Here is the only decent image of the palace as it was. This is an engraving made in 1765 by James Basire, “From an ancient Drawing in the Possession of the Earl of Cardigan, Sumptibus Societatis Antiquariorum, (at the expense of the Society of Antiquaries) London, MDCCLXV.” (Wikipedia.)
When you write mysteries, you study this sort of picture intently, wondering what’s inside those windows and how hard it would be to push someone out. I don’t do that in this book, but it’s always an option. I just think it would be kind of hard to get away with, as a murder method.
I also think it’s a little odd to have windows opening onto the lawn leading right down to the river.

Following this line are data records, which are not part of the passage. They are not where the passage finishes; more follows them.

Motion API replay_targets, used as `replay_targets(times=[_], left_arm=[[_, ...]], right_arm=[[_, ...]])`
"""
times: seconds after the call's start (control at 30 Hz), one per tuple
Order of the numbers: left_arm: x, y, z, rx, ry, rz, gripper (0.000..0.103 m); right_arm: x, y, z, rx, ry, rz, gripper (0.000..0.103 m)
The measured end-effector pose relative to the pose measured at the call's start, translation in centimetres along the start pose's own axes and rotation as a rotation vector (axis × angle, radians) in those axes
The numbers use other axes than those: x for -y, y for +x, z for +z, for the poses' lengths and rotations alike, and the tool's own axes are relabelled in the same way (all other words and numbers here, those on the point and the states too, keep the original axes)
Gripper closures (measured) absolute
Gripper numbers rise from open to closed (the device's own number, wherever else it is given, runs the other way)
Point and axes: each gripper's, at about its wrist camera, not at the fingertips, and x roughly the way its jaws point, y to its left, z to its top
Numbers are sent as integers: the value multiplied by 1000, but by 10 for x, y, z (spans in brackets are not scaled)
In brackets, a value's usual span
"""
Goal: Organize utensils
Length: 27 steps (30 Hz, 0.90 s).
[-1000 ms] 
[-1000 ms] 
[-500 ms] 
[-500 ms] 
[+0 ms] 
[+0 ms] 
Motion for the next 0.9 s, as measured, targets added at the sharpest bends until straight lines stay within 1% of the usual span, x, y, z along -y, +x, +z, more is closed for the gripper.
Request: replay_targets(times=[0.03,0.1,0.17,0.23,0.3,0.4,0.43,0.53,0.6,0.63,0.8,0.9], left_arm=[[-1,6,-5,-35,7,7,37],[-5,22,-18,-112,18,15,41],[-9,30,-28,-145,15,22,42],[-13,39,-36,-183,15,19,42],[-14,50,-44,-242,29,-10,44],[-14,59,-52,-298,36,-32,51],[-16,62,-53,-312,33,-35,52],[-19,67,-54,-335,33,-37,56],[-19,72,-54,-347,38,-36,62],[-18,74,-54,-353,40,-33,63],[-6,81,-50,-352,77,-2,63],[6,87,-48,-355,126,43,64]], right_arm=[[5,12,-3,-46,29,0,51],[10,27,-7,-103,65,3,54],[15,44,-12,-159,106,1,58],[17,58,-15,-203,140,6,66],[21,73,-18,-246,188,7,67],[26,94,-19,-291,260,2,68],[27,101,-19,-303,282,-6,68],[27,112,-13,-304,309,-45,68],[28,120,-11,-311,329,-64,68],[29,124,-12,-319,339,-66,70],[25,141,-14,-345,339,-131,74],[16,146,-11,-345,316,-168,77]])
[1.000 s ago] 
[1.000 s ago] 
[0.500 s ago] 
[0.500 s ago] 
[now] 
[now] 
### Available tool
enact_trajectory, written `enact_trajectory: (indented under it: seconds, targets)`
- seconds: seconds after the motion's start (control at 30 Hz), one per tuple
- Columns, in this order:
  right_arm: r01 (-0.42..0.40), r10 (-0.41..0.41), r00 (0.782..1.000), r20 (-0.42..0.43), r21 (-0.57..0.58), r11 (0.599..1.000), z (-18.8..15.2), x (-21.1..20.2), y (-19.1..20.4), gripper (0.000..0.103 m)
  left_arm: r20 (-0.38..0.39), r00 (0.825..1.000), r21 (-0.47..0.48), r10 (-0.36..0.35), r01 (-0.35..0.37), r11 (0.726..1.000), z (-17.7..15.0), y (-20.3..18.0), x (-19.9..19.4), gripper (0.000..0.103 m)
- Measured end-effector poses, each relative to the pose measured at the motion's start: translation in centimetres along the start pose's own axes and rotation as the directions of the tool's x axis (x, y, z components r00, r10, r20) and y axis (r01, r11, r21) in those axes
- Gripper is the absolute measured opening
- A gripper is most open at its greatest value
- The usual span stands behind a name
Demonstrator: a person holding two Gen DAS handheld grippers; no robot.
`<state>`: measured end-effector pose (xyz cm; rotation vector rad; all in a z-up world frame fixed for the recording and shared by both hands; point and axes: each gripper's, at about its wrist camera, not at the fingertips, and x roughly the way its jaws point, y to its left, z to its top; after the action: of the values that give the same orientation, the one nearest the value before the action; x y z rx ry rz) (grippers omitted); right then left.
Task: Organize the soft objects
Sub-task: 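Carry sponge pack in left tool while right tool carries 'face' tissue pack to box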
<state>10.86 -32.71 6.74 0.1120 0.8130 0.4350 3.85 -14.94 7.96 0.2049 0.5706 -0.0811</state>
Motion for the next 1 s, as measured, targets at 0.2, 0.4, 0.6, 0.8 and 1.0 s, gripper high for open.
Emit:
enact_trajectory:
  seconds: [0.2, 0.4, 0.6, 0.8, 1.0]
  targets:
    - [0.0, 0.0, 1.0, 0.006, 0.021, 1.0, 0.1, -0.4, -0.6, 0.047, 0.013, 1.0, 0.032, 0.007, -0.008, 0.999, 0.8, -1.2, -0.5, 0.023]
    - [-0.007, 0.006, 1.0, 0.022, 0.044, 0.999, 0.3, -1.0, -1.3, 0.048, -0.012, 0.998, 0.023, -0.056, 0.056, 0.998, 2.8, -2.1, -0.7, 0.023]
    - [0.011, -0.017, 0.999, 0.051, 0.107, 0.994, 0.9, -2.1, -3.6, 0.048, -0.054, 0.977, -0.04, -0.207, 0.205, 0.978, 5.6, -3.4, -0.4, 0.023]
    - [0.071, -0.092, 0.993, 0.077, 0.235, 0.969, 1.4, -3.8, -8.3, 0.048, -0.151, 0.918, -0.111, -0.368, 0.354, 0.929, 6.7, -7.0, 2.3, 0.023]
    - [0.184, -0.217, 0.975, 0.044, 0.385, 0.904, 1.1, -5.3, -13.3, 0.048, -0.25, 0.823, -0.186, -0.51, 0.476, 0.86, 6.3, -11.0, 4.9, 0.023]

That seems very insecure to me. What’s in those rooms? Guards? Or meeting rooms? They must have a few of those, since the Privy Council traveled with the monarch and met every day.
That cone-shaped roof covers the giant kitchen. The crenelatted structure to its right is the Great Hall. See the high, arched windows? Queen Elizabeth dined in private, but she liked for everyone else to eat together in the hall. Now that would’ve been something! Many courtiers brought their own cooks, who had to jostle for working space in the great kitchen. Must have been a semi-controlled madhouse, worthy of its own story, which I have not (yet) written.
A bend in the river
Let’s get oriented. Richmond is southwest of London, more west than South. These days, Richmond is a very posh suburb with lots of chi-chi clothing shops and a pretzel place in the train station that’s worth checking out. The river walk is lined with outdoor cafes and is a lovely, lovely popular place to spend an evening. My book of walking tours has a dandy 5-mile walk that begins and ends in cafe land. I’ll do another post about Richmond Park soon.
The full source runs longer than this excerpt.